Skip to content

andrewargeros/Lancaster-County-Home-Values

Repository files navigation

Lancaster County Home Values

An analysis of home listings in Lancaster County, PA

Data Generation

The file zillowscrape.py contains code to programmatically scrape listings of for-sale houses in each zip code within Lancaster County. These zip codes were first scraped from https://www.ciclt.net/sn/clt/capitolimpact/gw_ziplist.aspx?FIPS=42071 . Should you want to replicate this project for a different county, change the FIPS code parameter at the end of the link to that of the desired county (?FIPS=).

The code creates a new proxy user agent each pass using a unique hash from the uuid library appended to the standard user agent allowed by the site per its /robots.txt file. This is done to prevent throttling and eventual blocking from the host server while making programmatic requests. First, links are tested using Zillow's filters for "Newest" and "Cheapest", this appends listings for each zip code, but in a rudimentary fashion. From there, a separate process is defined to extract the listing details for each returned result. The results are then bound into a pandas dataframe and exported as Home_listing_details.csv.

Photo Downloads

As part of the above scraping process, the href tag of the listing's cover image is extracted as a feature. After mild cleaning using R, these links are downloaded into .png files using imagedownloader.py. These are saved for image detection/classification later.

OpenRouteService

In R, the OpenRouteService API is used to calculate the driving time and distance from each listing to both Lancaster and Philadelphia, PA. API tokens can be requested at https://openrouteservice.org/ . Note, with a free account, only 2000 directions requests can be made perday, thus it currently takes two attemps to run the code to generate these listings.

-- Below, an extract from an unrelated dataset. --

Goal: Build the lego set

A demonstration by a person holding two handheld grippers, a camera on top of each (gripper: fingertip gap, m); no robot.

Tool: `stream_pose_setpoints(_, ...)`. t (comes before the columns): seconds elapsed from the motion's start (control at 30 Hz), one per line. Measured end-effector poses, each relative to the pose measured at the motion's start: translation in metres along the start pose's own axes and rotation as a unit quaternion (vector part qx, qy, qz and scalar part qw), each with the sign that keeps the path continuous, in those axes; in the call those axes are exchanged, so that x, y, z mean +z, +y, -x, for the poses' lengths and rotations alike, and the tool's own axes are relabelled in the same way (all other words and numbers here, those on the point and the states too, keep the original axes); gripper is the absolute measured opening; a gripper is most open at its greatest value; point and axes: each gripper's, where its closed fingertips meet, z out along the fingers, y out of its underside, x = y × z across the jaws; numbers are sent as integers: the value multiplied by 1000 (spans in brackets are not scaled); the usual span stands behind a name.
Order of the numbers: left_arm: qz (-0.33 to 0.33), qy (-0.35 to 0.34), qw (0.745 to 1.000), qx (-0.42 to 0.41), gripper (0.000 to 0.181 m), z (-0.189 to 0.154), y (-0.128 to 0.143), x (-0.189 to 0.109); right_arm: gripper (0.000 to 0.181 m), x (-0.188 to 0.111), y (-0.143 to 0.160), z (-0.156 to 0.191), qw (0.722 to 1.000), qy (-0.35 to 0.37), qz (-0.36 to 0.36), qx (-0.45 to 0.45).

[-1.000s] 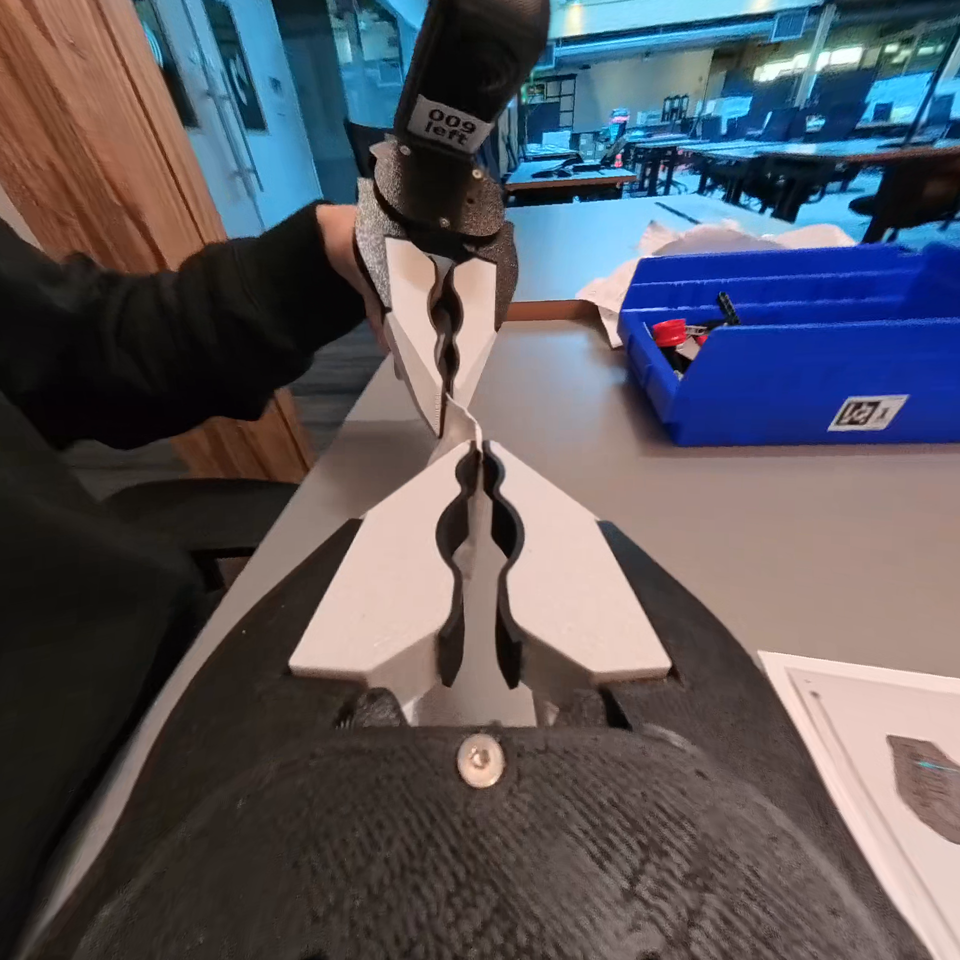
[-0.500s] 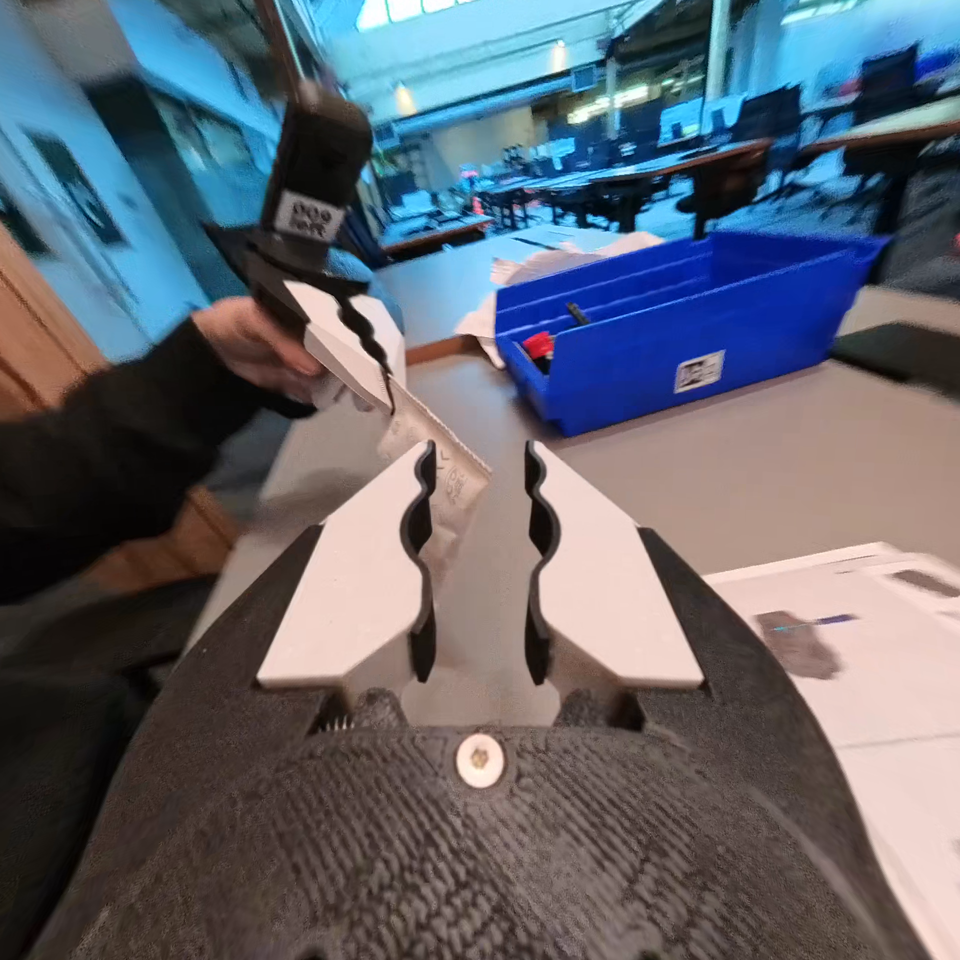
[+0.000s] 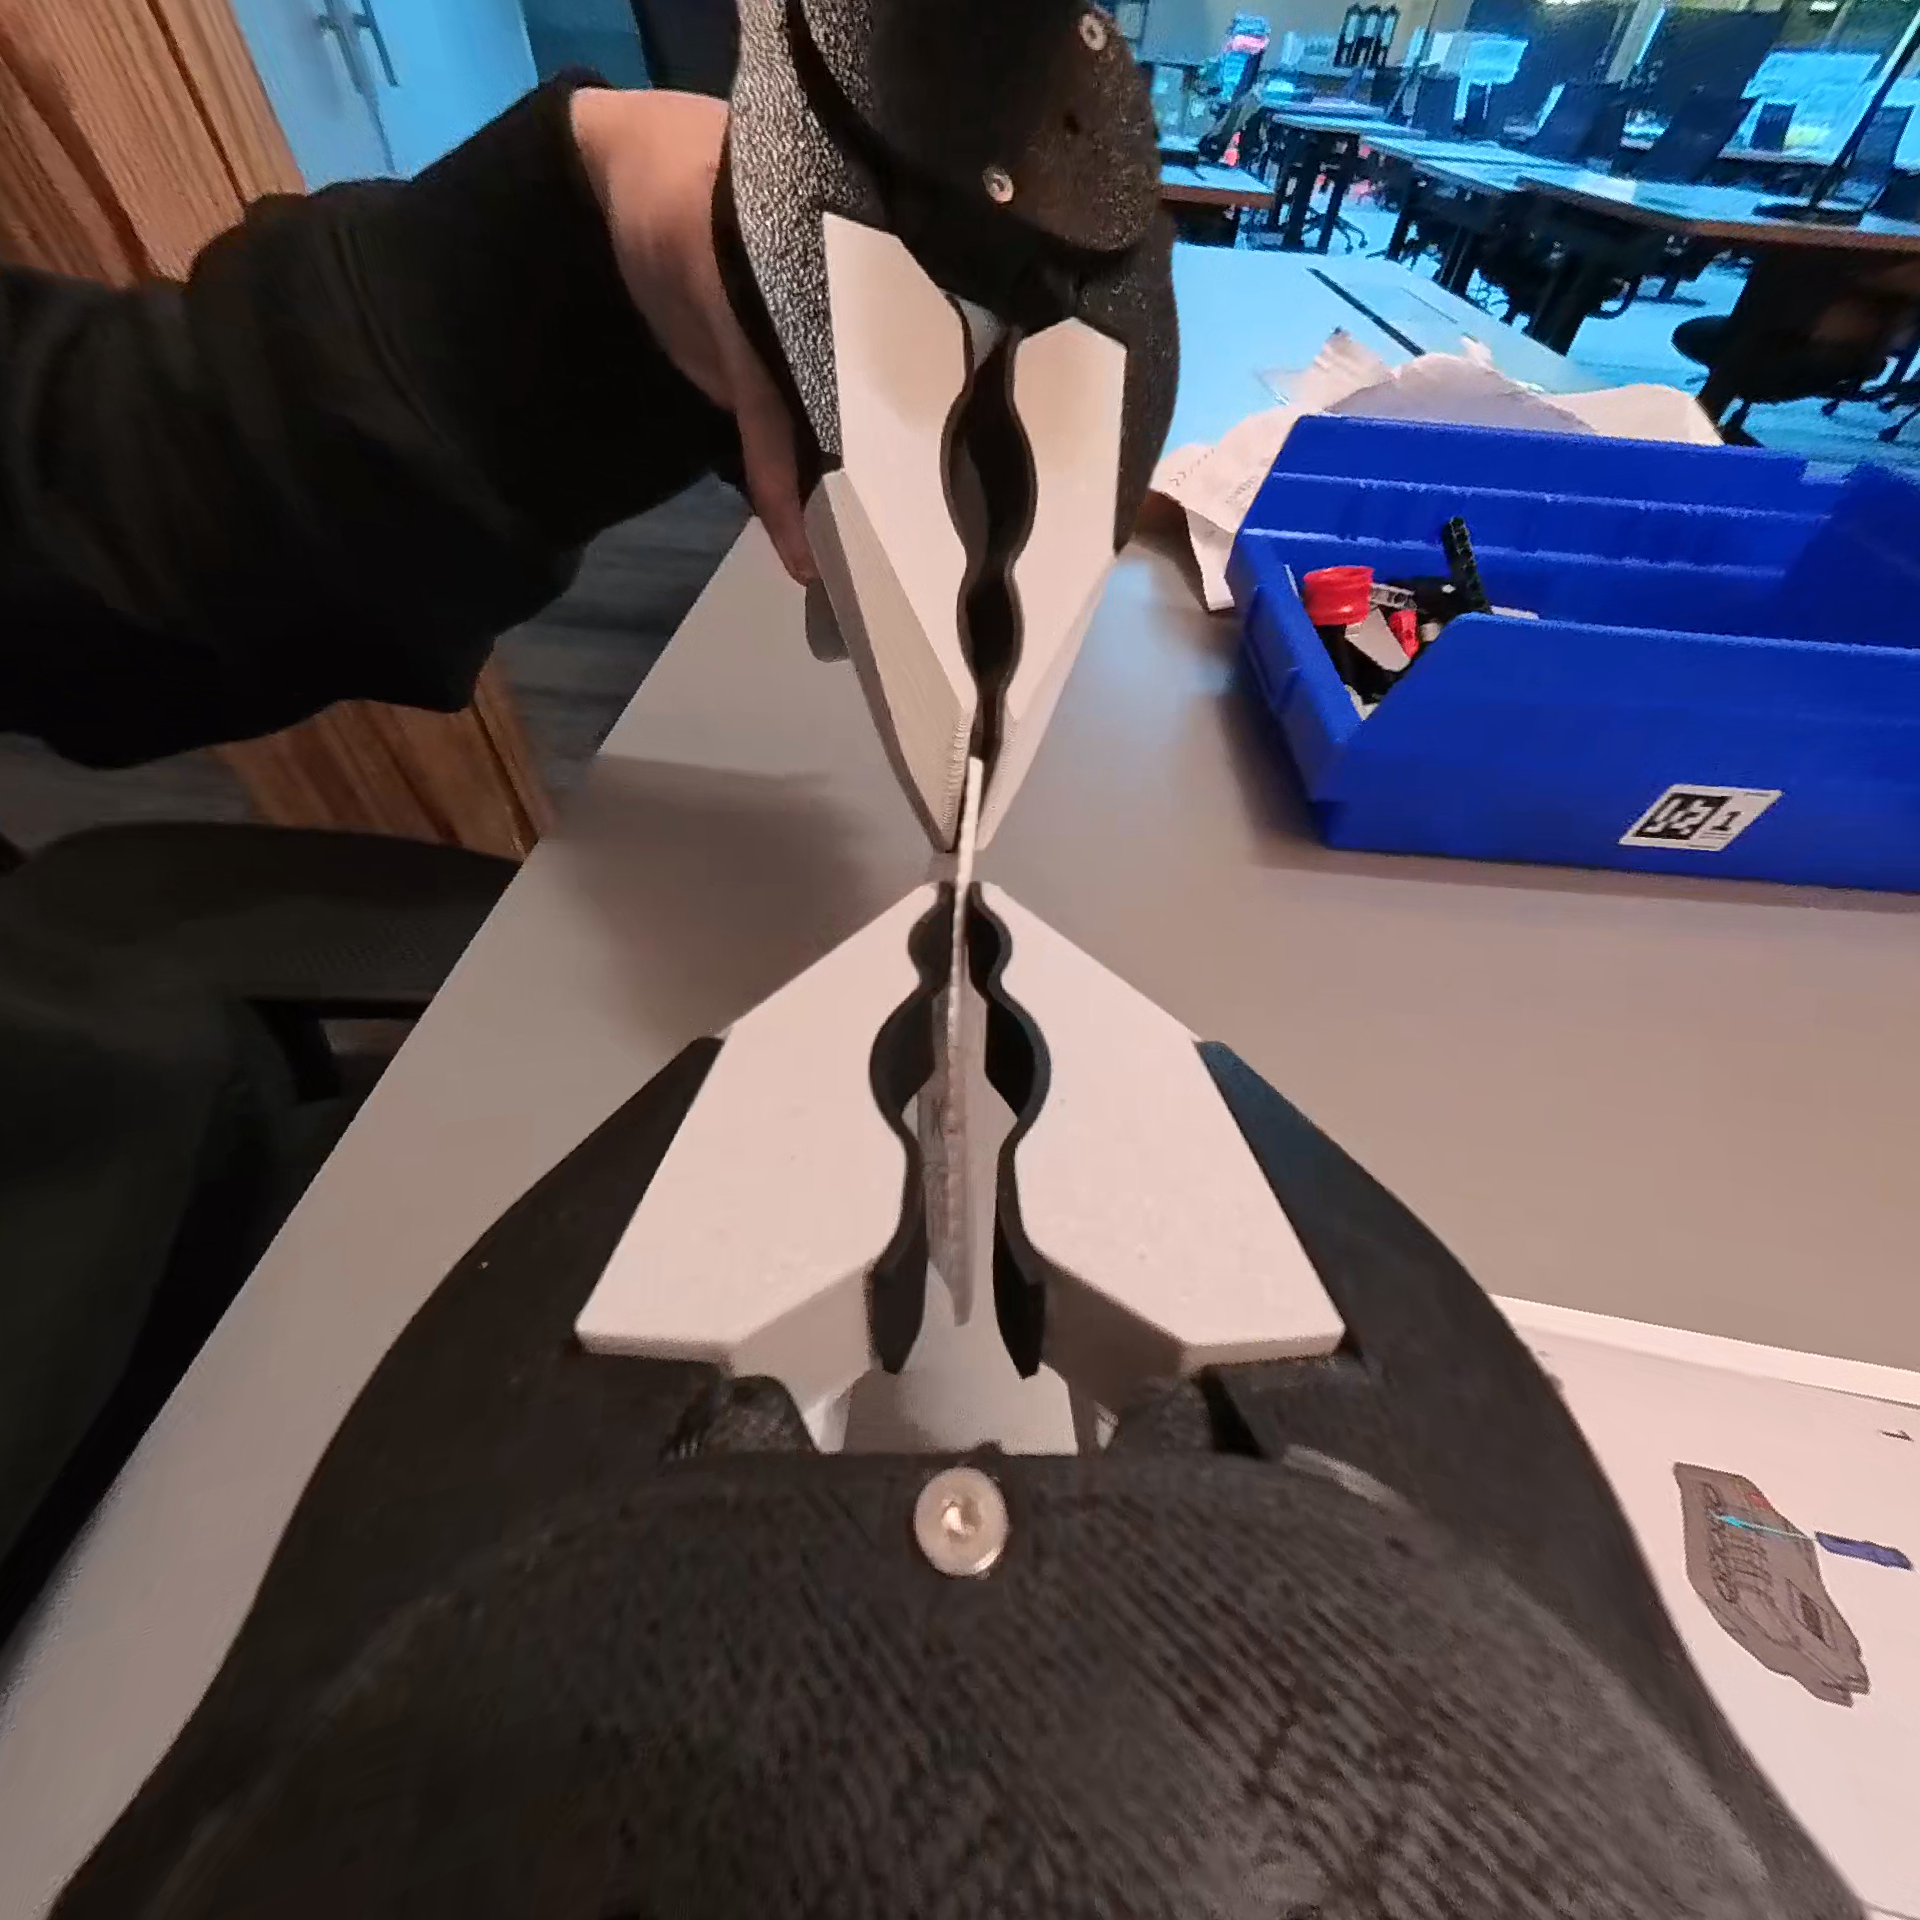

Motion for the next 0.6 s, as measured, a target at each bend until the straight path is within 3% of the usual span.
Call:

Isochrones, representing driving times to the center of the county are also added to some of the maps so as to show the distance relative to a resident's commute into the city.

RestB API

Using a trial of the RestB API, a neural-based API for real estate listings. By passing the listing cover images to the api, a classification of, first whether the image is of a house, and in what style of architecture is the house built.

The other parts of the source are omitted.